Some entries follow. Reproduce exactly the lines starting at the one with "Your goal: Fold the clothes" and stopping after the one with "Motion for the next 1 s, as".
*** Opening Records for this exercise ***
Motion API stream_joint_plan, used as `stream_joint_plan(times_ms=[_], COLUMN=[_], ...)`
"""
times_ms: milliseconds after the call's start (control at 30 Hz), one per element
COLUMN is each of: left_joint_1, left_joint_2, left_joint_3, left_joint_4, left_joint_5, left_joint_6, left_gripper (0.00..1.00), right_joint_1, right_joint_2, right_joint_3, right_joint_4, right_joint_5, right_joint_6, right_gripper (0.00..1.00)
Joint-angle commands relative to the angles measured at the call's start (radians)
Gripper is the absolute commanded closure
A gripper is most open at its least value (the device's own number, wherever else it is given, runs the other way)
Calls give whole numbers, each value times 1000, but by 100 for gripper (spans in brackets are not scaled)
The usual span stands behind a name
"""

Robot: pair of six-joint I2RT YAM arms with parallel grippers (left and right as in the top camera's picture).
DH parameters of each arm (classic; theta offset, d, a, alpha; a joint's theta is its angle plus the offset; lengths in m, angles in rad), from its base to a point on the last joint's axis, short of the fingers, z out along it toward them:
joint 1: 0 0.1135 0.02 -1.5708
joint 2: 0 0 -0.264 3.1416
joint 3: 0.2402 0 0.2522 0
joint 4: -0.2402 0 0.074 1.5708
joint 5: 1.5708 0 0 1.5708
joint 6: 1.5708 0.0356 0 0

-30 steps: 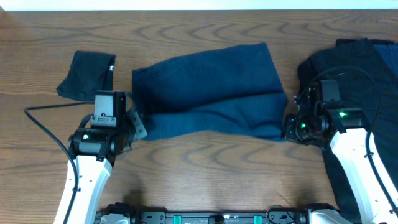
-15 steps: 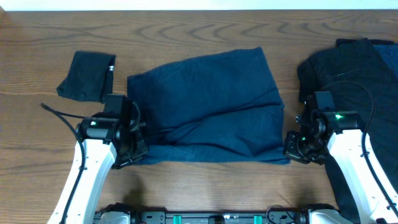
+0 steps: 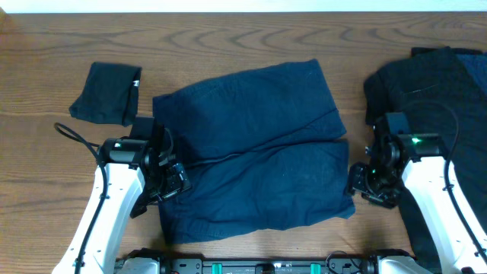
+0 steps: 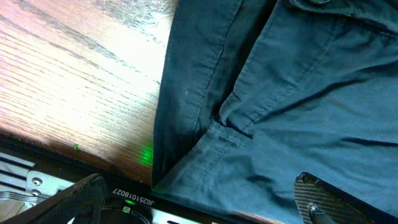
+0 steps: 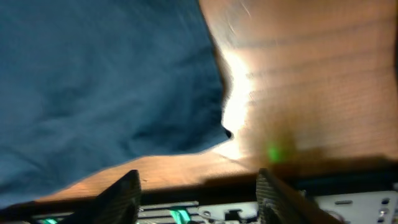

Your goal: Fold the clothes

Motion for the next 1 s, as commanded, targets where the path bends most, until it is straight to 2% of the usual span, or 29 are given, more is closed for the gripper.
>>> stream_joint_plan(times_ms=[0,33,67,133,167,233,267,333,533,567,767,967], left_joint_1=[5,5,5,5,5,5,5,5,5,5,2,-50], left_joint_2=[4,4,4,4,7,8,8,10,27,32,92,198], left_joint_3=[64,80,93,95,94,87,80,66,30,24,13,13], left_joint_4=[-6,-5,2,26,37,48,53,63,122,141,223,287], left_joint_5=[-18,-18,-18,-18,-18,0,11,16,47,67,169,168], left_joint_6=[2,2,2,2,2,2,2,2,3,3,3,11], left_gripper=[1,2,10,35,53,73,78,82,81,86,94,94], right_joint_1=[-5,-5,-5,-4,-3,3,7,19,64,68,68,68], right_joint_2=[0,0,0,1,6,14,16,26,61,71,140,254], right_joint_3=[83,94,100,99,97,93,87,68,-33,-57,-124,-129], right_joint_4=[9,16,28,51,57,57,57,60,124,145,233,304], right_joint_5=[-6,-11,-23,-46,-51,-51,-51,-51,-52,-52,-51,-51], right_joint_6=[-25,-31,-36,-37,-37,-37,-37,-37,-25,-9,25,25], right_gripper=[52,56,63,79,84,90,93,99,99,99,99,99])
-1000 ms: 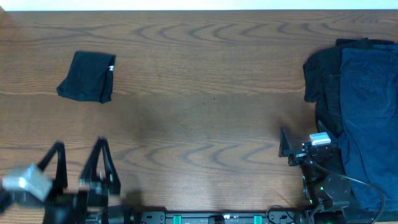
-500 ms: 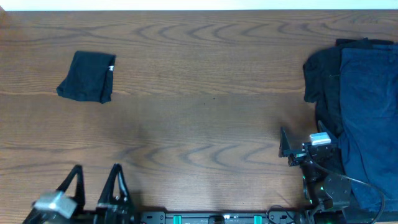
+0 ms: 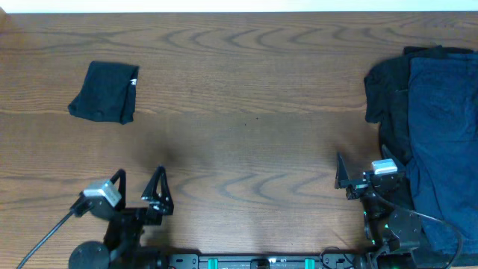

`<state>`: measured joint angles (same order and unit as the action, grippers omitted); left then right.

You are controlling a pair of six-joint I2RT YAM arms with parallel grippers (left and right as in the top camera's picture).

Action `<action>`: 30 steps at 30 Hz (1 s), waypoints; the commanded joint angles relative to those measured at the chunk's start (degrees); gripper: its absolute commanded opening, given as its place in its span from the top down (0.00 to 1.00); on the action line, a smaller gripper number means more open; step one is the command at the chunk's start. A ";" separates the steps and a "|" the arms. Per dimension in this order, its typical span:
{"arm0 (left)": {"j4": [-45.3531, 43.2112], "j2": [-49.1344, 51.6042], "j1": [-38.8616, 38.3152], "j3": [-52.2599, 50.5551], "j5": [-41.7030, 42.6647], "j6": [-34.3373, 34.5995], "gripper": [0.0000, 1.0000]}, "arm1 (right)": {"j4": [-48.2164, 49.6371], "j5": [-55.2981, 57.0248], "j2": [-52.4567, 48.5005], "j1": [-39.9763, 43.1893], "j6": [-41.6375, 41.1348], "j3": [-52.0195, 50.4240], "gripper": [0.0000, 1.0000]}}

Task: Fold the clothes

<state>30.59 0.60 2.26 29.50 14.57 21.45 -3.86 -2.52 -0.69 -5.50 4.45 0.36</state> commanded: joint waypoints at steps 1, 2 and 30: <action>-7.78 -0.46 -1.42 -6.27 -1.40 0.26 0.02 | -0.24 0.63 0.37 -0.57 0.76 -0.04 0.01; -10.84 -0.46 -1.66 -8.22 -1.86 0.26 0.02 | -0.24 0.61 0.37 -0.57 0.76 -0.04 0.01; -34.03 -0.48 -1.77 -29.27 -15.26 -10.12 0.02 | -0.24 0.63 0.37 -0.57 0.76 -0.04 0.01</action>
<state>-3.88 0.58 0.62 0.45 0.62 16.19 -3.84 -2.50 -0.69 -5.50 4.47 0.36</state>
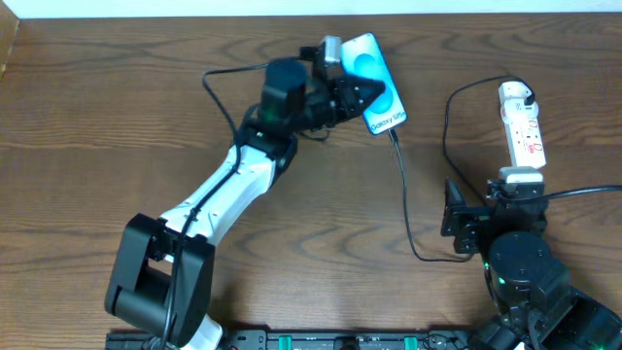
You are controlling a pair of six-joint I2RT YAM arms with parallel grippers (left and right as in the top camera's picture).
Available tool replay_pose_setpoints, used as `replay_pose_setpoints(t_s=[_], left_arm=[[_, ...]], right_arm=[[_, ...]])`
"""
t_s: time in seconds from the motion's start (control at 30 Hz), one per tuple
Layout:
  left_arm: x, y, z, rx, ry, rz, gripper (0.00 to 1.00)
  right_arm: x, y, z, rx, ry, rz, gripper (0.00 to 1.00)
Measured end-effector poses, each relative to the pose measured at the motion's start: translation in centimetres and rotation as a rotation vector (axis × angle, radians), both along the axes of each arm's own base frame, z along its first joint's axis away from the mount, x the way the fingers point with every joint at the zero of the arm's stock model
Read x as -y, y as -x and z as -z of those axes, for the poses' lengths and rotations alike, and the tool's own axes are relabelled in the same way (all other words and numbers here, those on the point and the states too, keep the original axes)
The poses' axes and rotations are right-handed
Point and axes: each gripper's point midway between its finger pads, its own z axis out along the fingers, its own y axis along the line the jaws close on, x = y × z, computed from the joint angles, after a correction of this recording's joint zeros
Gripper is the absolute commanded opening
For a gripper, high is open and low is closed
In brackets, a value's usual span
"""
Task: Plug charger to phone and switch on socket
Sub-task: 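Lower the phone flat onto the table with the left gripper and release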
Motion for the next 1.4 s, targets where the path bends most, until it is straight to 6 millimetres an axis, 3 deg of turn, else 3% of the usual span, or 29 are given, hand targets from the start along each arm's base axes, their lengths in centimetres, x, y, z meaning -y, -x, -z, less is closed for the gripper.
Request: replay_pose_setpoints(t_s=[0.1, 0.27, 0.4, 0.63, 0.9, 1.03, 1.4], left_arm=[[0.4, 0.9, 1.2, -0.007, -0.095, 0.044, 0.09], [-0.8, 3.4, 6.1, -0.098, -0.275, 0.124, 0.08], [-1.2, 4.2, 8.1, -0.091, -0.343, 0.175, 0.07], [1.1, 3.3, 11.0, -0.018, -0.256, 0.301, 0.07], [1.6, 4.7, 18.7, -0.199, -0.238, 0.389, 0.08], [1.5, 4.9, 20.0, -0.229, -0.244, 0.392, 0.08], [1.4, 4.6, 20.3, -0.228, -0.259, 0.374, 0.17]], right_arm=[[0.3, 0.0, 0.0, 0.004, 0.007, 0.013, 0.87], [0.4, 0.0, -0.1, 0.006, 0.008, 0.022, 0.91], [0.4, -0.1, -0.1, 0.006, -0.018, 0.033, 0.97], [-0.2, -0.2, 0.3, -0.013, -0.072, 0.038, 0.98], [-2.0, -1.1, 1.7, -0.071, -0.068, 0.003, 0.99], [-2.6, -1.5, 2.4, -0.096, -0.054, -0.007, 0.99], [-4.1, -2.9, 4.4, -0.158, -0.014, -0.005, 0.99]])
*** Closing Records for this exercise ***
▸ **Your solution**:
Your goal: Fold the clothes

Motion for the next 1 s, as commanded, targets where the path bends most, until it is straight to 2% of the usual span, or 29 are given, more is closed for the gripper.

The submitted response is complete.